In his interviews Zuckerman also asks some less-than-conventional questions and comes up with important and original answers. He discovers three different ways of “being secular” in Scandinavia: “reluctance/reticence,” “benign indifference,” and “utter obliviousness.” People in the first group, he says, “were often disinclined or hesitant to talk with me about religion, and even once they agreed to do so, they usually had very little to say on the matter.” The second and largest group, unlike any Zuckerman has encountered in the United States, are not themselves religious but have slightly positive views about religion (“well, it is full of nice stories and good morals, isn’t it?”) The third and smallest group, for which he was also totally unprepared, are people who have never at all thought about belief in God: “We never talk about it.”

Nevertheless, a striking feature of life in Denmark is that the National Church is state-supported, and a high percentage of people pay taxes to maintain it. Many of them marry, confirm their children, and hold funerals in it—despite being nonbelievers. In this sense Denmark is a society without God, not a society without religion. Zuckerman explores this paradox in depth, and far from finding any residual religiosity or belief in religion as an “insurance policy,” sees church membership as a traditional form of belonging to the wider community, rich with social and historical meanings but not at all reflecting a belief in God. In much the same way, many Jews identify with their historical and cultural community despite being nontheist in outlook. Zuckerman calls this a “cultural religion.”In these reflections, is he suggesting a possible path for an increasingly secularized America, where hostility to religion among nonbelievers is slowly replaced by a respect for the sense of community and other values that it fosters? It certainly works in Denmark and Sweden.

Zuckerman’s final extended reflection is stimulated by returning home. Obviously, being back in religious America was jolting, and drove this sociologist to try to understand why the United States is so different not only from Scandinavia but also nearly the entire advanced world in its attitude towards religion. In examining factors such as the role religious freedom played in the founding of the nation, immigration, cultural diversity, and the aggressive marketing of religion here, Zuckerman discusses the one factor most usually ignored by writers on American religiosity (but explored at length by Pippa Norris and Ronald Inglehart in Sacred and Secular: Religion and Politics Worldwide): the inequality and insecurity in which this country leads all advanced nations. By comparison, Scandinavians, no matter how down and out, “can always find food, shelter, and health care.” And good care in old age, and child care, and free job training, and free education. “Life in Scandinavia may be many things, but precarious isn’t one of them,” Zuckerman concludes.
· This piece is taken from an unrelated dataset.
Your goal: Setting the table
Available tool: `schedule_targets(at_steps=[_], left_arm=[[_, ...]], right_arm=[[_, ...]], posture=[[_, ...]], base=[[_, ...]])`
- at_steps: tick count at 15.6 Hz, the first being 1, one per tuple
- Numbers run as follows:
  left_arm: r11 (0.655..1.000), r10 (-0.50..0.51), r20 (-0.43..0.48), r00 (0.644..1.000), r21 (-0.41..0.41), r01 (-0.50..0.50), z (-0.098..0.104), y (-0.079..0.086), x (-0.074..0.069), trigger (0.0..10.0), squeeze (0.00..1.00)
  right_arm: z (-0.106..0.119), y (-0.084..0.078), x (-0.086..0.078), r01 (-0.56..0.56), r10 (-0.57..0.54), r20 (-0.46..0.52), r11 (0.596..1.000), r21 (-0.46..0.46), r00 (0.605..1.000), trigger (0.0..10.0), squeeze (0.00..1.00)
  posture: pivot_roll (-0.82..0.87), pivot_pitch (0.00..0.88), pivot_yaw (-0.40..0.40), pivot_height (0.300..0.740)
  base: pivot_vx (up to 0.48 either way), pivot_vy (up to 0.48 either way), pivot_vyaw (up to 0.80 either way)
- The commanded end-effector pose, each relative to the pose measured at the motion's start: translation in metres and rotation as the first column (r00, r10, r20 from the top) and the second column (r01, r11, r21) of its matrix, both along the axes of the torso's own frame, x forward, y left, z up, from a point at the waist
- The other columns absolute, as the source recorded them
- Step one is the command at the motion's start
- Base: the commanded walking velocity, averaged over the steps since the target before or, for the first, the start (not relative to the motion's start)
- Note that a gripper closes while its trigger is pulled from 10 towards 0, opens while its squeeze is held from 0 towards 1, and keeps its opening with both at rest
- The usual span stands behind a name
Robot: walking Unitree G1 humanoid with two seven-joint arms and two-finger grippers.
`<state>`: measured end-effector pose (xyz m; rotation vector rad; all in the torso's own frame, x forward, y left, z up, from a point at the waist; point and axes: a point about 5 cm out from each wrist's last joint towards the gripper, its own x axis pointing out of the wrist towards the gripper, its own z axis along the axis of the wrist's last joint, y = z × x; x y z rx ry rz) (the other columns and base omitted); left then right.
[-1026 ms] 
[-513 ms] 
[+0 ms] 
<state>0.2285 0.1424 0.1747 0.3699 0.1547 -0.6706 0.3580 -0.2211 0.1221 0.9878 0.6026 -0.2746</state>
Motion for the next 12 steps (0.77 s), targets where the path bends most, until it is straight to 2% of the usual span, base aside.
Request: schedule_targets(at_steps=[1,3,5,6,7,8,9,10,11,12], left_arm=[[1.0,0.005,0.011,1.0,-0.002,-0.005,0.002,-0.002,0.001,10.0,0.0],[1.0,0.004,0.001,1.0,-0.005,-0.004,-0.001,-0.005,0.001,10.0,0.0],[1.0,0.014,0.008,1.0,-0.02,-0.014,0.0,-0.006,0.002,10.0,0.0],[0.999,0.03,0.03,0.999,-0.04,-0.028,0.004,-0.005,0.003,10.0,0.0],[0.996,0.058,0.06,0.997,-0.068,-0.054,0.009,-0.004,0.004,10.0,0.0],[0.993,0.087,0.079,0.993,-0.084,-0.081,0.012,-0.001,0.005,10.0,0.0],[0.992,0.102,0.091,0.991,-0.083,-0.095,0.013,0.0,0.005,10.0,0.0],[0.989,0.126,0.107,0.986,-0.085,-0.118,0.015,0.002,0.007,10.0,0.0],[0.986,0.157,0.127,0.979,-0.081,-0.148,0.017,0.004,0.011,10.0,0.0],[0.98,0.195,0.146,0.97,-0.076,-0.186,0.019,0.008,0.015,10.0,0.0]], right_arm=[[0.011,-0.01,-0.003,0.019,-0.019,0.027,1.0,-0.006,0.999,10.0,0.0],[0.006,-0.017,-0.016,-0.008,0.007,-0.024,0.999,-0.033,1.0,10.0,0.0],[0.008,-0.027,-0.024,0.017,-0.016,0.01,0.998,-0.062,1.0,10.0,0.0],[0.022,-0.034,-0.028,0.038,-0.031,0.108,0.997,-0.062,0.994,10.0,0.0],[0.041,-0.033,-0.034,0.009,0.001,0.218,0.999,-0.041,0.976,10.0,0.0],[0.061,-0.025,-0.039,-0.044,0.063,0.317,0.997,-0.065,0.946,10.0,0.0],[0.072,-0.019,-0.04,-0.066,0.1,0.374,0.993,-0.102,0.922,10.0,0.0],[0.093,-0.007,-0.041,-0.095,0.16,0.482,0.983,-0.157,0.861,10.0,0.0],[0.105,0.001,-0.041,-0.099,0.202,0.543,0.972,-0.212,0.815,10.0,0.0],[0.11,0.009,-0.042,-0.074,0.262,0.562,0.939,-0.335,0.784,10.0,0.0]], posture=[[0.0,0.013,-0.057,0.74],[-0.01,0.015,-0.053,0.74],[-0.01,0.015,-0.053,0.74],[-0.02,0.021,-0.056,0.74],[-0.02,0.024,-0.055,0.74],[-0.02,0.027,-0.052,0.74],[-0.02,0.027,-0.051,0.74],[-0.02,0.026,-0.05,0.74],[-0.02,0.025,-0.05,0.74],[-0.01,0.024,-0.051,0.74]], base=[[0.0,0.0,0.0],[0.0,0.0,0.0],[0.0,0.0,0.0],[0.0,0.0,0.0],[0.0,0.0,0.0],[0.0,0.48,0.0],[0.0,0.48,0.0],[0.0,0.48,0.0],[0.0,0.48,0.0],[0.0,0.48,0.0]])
In a bit of good luck, Zuckerman met up with a Danish friend after he returned home to the United States. Morten spent nine months here, and Zuckerman, having interviewed him in Denmark in 2005, did so again in 2007. The interviews make up the book’s last several pages. Morten had been among the minority of believers in Denmark, but having lived in the United States and having witnessed the extent to which American believers center their lives around religion, he realized how vague his own sense of religion was and returned to Denmark realizing that he was really “an agnostic, maybe an atheist.” And he carried with him a second awareness, of the profound difference between Denmark and the United States, where “religious fanatics have a very high influence on what’s going to happen,” for example in going to war. Morten had become determined to warn his fellow Danes about this. “I don’t think they would be afraid—but I think they would say, No, no, we don’t want to be part of that.”